The downside of the current arrangement is so apparent that even some beneficiaries have voiced objections. Lloyd B. Omdahl, a former lieutenant governor in North Dakota, said it made no sense that his state was among the domestic security winners - the state received $91 for each resident over the last two years - when the only plausible terrorist targets, he said, are two air bases that are already protected by the military.

Mr. Omdahl, a Democrat who is a professor emeritus at the University of North Dakota, said the fight against terrorism had not resonated with enough Americans to cause a public outcry for change. Short of that, he said, there is no incentive for elected representatives to rock the boat.

"No amount of logic will change opinions under those circumstances," Mr. Omdahl said.

Mr. Ben-Veniste said the 9/11 commission was advised that it would be difficult to change the status quo, both in terms of moving toward a risk-based financing formula and, in a related matter, limiting oversight of domestic security functions in Congress. Currently, more than 80 committees and subcommittees have some say in the matter, he said.

"Members of Congress privately told us that there was no way that they could achieve these reforms on their own, without some external force making the argument," Mr. Ben-Veniste said. "The notion of those with authority ceding authority is more or less equivalent to the notion of water running uphill."

Some scholars of Congress are doubtful that the formula will change. Frances E. Lee, an associate professor of government and politics at the University of Maryland, said that the last time Congress suspended the traditional guarantees for small states on a major spending program was in 1956, when it authorized $31.5 billion over 13 years to construct the interstate highway system.

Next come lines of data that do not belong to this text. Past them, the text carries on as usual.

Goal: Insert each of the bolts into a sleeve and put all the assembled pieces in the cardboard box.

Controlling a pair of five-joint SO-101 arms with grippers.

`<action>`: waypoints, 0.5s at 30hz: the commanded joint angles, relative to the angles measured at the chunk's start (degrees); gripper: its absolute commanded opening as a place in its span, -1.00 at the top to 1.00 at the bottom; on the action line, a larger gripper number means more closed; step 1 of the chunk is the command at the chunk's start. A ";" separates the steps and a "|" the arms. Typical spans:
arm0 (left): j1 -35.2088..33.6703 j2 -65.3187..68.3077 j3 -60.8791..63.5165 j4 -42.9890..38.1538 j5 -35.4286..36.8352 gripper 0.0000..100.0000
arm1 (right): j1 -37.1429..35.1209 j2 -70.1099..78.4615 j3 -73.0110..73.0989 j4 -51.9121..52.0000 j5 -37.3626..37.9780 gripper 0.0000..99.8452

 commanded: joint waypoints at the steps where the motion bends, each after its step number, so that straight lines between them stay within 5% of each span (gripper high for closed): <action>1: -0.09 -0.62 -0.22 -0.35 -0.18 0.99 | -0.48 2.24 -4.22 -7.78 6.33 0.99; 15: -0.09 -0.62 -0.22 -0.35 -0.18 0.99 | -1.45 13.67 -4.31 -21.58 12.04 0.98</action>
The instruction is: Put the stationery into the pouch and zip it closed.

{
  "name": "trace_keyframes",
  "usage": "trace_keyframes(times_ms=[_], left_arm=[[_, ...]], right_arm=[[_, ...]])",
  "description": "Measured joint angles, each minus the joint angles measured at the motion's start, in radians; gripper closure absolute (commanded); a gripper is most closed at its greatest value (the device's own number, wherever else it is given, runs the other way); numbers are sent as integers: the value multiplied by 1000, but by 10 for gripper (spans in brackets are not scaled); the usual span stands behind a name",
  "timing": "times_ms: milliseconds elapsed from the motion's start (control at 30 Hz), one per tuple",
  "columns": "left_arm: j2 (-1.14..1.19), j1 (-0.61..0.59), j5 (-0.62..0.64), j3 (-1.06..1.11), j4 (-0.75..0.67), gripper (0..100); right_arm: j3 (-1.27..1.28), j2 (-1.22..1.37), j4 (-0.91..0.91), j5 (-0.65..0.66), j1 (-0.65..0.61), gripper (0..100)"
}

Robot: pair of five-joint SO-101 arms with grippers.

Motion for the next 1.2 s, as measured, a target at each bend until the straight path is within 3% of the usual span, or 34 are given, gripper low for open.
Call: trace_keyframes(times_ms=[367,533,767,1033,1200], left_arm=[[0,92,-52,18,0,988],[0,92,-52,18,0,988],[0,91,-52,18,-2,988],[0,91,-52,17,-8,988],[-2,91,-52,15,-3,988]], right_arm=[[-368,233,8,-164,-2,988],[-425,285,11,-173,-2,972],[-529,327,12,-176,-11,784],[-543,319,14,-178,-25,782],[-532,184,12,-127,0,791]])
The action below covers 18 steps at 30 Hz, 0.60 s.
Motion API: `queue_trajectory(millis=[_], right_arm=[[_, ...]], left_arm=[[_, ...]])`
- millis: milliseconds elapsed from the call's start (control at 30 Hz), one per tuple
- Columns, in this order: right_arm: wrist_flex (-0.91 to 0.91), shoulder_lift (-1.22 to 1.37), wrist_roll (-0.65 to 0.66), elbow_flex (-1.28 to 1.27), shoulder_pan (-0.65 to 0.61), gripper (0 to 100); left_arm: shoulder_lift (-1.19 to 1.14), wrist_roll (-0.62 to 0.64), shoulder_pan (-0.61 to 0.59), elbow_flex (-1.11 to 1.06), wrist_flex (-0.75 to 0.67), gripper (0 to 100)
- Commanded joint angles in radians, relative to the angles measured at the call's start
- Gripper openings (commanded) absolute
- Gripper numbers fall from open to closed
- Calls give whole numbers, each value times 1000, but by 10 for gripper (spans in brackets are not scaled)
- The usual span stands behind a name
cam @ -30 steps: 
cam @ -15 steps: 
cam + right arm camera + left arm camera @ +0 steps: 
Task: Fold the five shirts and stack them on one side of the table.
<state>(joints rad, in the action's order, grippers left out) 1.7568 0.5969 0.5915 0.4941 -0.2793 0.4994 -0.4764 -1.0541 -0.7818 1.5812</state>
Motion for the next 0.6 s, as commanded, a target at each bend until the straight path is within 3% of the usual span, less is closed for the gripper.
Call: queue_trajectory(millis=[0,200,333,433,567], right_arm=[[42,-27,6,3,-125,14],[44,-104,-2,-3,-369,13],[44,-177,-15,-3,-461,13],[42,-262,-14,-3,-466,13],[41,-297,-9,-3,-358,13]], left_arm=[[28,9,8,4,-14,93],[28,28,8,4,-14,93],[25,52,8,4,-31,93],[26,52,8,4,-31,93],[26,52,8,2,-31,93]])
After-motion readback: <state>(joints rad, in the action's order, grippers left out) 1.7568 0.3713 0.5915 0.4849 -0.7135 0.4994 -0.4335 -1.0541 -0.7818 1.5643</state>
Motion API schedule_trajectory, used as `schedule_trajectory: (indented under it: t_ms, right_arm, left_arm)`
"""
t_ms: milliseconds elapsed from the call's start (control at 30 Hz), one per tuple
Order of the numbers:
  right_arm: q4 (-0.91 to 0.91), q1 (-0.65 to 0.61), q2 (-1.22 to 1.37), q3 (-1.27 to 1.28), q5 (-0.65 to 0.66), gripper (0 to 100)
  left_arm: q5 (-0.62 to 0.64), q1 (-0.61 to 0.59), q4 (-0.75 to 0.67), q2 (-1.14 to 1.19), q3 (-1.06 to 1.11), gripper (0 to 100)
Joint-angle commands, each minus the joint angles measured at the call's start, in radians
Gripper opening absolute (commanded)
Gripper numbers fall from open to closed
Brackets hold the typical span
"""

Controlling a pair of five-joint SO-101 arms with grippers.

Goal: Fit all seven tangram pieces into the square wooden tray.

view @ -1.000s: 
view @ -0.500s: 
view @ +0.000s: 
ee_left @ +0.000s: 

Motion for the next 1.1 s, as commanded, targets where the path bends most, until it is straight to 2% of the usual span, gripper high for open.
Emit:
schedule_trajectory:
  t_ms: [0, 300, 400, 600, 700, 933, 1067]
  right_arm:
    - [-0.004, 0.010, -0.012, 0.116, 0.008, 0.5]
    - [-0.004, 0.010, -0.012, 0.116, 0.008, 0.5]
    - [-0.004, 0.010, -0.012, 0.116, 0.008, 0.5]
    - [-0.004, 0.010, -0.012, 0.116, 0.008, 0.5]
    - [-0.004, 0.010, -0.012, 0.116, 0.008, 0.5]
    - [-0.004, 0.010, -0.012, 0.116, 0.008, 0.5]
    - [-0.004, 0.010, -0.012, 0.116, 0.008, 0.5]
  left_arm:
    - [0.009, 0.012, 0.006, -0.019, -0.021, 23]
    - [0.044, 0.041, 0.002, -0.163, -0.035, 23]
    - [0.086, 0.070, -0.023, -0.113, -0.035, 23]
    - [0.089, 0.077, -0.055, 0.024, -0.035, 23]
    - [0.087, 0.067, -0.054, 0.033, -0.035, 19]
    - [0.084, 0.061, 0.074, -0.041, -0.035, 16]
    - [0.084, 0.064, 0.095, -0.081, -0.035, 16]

Professor Lee, an author of the book, "Sizing up the Senate: The Unequal Consequences of Equal Representation," said one difficulty was that larger states often gave up fighting over the money. Because the amounts involved mean much more to the smaller states, she said, they have a greater incentive to hold their ground. In Alaska, for example, the $54.9 million it received in first-responder grants in 2003 and 2004 is a small fraction of the $777.6 million awarded to California, the most populous state.

Yet solving the problem is not as simple as taking money away from Alaska and giving it to California, as some of the most populous states would like. Population, many argue, is an equally imperfect measure of need, because potential threats vary greatly from one urban area to another.

Former Senator Gorton said there were serious concerns that small states would be left vulnerable if money was funneled only to the most threatened. "If you harden some targets, you soften others," he said, suggesting that terrorists would go shopping for targets in states where there was less protection.

That is the argument made in sparsely populated areas of Alaska. Mr. Patterson, the emergency programs manager in Juneau, said it was overly simplistic to assume that rural states were undeserving.

Mr. Patterson said Juneau received about 880,000 tourists each year, mostly passengers on cruise ships. The Coast Guard, he said, requires that the town have an emergency plan to deal with an attack involving the ships, and that, he said, costs money.

"You have to understand that larger communities have historically been the economic power base and are used to bullying their way around and getting 95 percent of the pie all of the time," Mr. Patterson said. "It makes them mad when they only get 90 percent."

Even critics of the proposed jet purchase were quick to defend Alaska's disproportionate share of federal dollars, noting the vast federal holdings in the state and the economic significance of the Trans-Alaska Pipeline.

William Tandeske, the state's commissioner of public safety, said the state truly needed the jet, but even its rejection should not be fodder for Alaska's critics. "If you thought the request was inappropriate, then the system worked," he said. "The extra level of scrutiny resulted in a denial of it."